** Opening Input block **
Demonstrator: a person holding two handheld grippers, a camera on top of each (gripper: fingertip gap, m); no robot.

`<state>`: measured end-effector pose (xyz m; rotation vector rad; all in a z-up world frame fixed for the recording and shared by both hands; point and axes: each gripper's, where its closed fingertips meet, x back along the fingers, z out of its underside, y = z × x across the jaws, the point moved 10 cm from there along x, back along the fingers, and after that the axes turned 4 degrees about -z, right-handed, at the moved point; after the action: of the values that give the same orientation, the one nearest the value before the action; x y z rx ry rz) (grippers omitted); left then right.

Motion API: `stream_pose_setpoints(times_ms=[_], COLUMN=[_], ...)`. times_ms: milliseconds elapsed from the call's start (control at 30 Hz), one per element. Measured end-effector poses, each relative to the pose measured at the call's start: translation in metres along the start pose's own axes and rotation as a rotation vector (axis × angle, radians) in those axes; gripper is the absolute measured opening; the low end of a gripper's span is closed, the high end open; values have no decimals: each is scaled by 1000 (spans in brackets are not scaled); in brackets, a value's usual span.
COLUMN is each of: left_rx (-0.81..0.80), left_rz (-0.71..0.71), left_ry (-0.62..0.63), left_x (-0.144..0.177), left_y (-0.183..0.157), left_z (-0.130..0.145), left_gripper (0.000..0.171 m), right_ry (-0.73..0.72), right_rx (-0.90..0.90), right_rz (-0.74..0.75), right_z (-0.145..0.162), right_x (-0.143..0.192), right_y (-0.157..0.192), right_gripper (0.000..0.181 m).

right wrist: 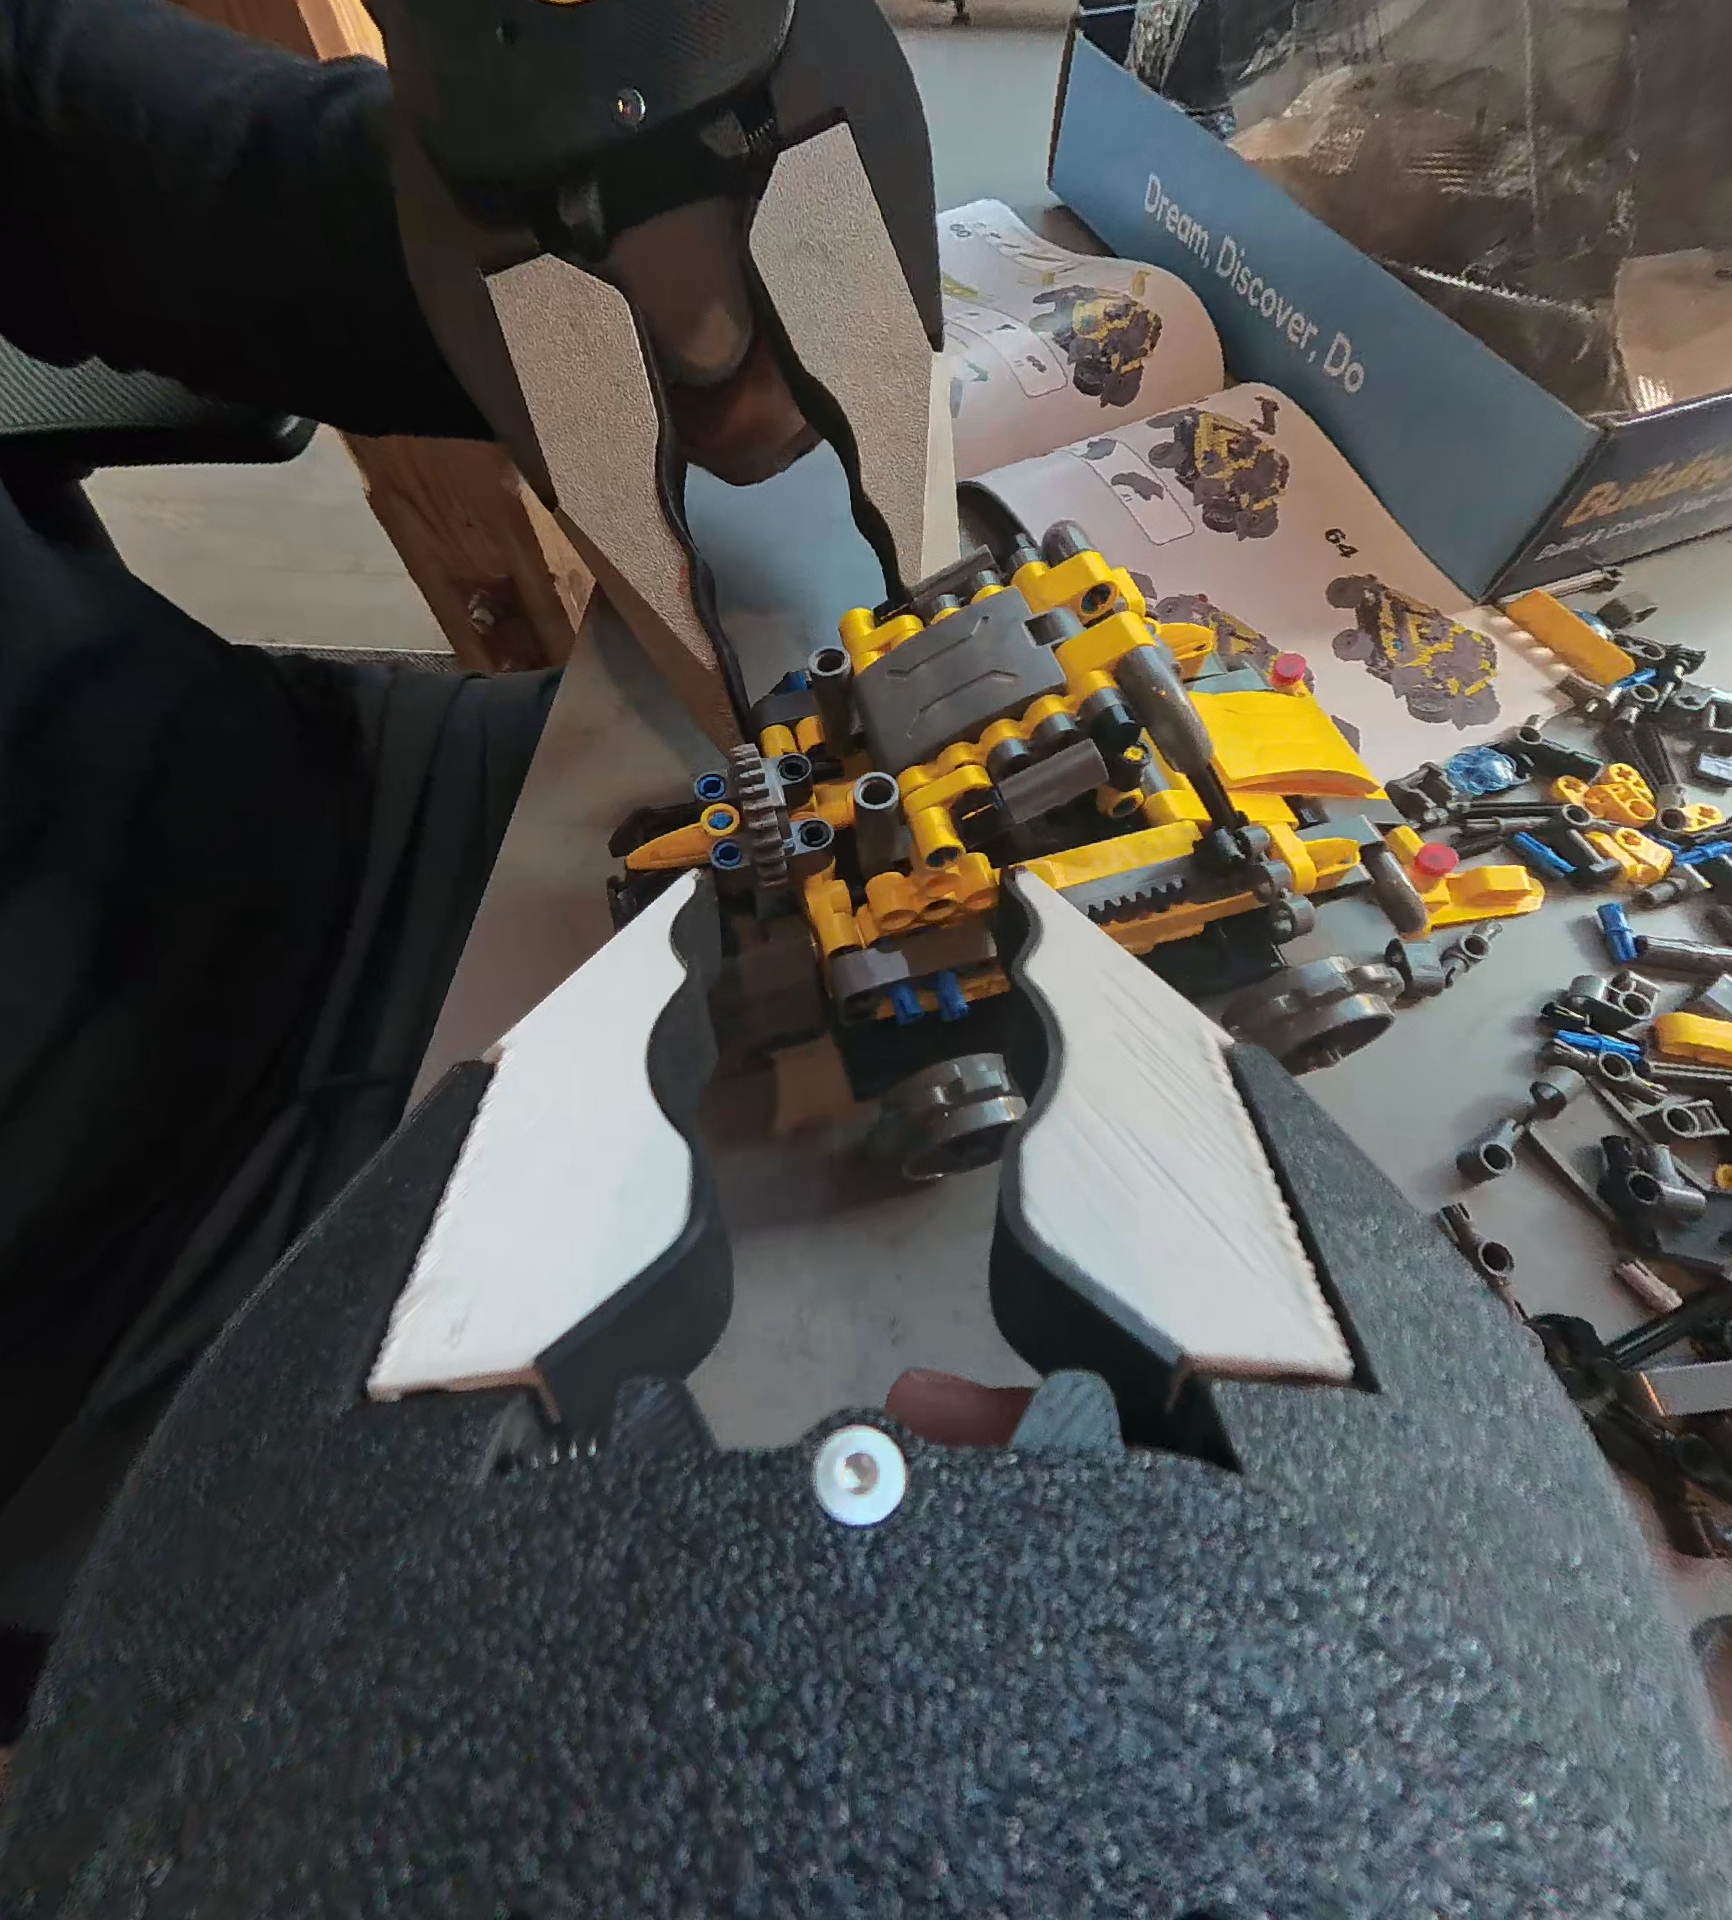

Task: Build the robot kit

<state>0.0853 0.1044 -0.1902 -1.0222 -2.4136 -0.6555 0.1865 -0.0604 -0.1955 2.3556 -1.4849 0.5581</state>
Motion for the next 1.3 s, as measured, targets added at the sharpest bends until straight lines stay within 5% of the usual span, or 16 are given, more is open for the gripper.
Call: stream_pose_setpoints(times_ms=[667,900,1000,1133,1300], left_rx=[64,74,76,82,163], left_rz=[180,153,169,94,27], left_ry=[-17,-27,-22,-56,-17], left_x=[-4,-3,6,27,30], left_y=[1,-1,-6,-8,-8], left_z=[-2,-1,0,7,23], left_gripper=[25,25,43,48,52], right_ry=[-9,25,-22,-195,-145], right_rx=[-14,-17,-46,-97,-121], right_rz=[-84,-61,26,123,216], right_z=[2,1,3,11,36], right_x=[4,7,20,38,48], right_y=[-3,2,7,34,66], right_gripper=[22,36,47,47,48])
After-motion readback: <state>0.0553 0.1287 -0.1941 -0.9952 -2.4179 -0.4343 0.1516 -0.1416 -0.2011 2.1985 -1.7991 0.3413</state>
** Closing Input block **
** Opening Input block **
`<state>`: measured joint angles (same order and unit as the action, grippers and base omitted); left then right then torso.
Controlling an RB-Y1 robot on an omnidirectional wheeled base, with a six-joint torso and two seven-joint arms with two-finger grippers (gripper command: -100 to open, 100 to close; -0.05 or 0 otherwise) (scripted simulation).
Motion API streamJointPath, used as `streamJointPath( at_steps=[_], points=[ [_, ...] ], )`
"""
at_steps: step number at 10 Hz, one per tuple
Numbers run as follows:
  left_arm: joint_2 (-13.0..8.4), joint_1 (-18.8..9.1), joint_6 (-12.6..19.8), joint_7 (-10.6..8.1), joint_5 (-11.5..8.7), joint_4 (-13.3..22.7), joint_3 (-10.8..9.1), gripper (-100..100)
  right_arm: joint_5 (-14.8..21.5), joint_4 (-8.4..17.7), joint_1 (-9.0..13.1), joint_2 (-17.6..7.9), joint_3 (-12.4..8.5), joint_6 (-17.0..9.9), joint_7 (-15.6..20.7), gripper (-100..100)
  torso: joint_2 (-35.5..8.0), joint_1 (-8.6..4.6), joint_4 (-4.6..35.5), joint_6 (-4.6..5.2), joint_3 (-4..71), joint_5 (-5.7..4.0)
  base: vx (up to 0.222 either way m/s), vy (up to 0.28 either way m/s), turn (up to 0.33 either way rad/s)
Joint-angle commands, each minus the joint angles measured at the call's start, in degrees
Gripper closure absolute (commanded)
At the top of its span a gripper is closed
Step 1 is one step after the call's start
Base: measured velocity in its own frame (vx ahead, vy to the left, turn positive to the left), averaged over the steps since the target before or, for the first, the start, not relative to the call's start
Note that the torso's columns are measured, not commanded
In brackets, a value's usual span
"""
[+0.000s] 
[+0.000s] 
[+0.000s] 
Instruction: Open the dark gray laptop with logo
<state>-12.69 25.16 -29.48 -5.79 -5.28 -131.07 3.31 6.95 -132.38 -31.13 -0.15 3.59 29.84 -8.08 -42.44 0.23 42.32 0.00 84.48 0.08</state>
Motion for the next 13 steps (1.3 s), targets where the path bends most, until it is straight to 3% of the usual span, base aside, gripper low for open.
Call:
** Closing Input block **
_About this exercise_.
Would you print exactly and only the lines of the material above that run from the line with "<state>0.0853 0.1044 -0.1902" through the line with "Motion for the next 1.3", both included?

_Solution_.
<state>0.0853 0.1044 -0.1902 -1.0222 -2.4136 -0.6555 0.1865 -0.0604 -0.1955 2.3556 -1.4849 0.5581</state>
Motion for the next 1.3 s, as measured, targets added at the sharpest bends until straight lines stay within 5% of the usual span, or 16 are given, more is open for the gripper.

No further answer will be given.